WORK ITEM: Transcribe the data underneath exactly, keeping every word in place.

GIVEN MATERIAL:
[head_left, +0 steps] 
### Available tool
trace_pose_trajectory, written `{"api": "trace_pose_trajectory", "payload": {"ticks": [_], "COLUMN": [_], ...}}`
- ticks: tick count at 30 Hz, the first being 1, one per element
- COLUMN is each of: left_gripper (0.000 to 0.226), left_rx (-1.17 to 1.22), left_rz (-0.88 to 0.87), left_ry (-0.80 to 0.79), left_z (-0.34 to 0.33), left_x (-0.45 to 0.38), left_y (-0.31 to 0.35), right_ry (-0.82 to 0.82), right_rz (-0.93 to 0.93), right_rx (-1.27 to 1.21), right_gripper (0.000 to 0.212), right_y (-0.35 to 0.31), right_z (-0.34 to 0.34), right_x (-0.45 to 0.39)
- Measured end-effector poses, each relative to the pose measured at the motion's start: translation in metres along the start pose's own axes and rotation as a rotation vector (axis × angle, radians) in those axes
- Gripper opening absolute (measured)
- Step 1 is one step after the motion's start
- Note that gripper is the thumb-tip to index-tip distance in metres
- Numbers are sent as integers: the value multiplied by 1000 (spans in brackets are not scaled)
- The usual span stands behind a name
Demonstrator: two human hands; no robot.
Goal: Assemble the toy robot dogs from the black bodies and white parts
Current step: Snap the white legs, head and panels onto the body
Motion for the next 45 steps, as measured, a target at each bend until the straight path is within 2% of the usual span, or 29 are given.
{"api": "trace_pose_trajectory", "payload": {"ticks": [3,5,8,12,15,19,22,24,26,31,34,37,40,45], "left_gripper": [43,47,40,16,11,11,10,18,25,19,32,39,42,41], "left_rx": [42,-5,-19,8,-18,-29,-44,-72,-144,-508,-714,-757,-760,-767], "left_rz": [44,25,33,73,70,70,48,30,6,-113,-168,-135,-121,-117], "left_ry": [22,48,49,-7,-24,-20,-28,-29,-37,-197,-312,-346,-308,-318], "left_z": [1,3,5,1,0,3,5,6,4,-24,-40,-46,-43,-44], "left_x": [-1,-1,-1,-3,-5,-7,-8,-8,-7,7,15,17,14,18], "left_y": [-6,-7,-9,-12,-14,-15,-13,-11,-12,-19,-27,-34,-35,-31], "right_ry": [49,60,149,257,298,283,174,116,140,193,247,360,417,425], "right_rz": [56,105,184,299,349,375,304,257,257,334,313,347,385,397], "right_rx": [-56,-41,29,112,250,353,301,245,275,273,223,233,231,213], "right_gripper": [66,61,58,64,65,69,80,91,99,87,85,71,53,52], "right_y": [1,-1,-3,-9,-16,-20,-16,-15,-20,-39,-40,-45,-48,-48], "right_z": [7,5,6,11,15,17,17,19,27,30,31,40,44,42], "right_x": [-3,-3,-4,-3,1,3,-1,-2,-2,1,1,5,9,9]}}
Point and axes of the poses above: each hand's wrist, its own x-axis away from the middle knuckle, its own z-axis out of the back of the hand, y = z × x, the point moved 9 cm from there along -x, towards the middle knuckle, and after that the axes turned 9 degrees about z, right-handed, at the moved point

ANSWER BOX:
[head_left, +0 steps] 
### Available tool
trace_pose_trajectory, written `{"api": "trace_pose_trajectory", "payload": {"ticks": [_], "COLUMN": [_], ...}}`
- ticks: tick count at 30 Hz, the first being 1, one per element
- COLUMN is each of: left_gripper (0.000 to 0.226), left_rx (-1.17 to 1.22), left_rz (-0.88 to 0.87), left_ry (-0.80 to 0.79), left_z (-0.34 to 0.33), left_x (-0.45 to 0.38), left_y (-0.31 to 0.35), right_ry (-0.82 to 0.82), right_rz (-0.93 to 0.93), right_rx (-1.27 to 1.21), right_gripper (0.000 to 0.212), right_y (-0.35 to 0.31), right_z (-0.34 to 0.34), right_x (-0.45 to 0.39)
- Measured end-effector poses, each relative to the pose measured at the motion's start: translation in metres along the start pose's own axes and rotation as a rotation vector (axis × angle, radians) in those axes
- Gripper opening absolute (measured)
- Step 1 is one step after the motion's start
- Note that gripper is the thumb-tip to index-tip distance in metres
- Numbers are sent as integers: the value multiplied by 1000 (spans in brackets are not scaled)
- The usual span stands behind a name
Demonstrator: two human hands; no robot.
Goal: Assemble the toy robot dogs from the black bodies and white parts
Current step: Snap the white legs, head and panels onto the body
Motion for the next 45 steps, as measured, a target at each bend until the straight path is within 2% of the usual span, or 29 are given.
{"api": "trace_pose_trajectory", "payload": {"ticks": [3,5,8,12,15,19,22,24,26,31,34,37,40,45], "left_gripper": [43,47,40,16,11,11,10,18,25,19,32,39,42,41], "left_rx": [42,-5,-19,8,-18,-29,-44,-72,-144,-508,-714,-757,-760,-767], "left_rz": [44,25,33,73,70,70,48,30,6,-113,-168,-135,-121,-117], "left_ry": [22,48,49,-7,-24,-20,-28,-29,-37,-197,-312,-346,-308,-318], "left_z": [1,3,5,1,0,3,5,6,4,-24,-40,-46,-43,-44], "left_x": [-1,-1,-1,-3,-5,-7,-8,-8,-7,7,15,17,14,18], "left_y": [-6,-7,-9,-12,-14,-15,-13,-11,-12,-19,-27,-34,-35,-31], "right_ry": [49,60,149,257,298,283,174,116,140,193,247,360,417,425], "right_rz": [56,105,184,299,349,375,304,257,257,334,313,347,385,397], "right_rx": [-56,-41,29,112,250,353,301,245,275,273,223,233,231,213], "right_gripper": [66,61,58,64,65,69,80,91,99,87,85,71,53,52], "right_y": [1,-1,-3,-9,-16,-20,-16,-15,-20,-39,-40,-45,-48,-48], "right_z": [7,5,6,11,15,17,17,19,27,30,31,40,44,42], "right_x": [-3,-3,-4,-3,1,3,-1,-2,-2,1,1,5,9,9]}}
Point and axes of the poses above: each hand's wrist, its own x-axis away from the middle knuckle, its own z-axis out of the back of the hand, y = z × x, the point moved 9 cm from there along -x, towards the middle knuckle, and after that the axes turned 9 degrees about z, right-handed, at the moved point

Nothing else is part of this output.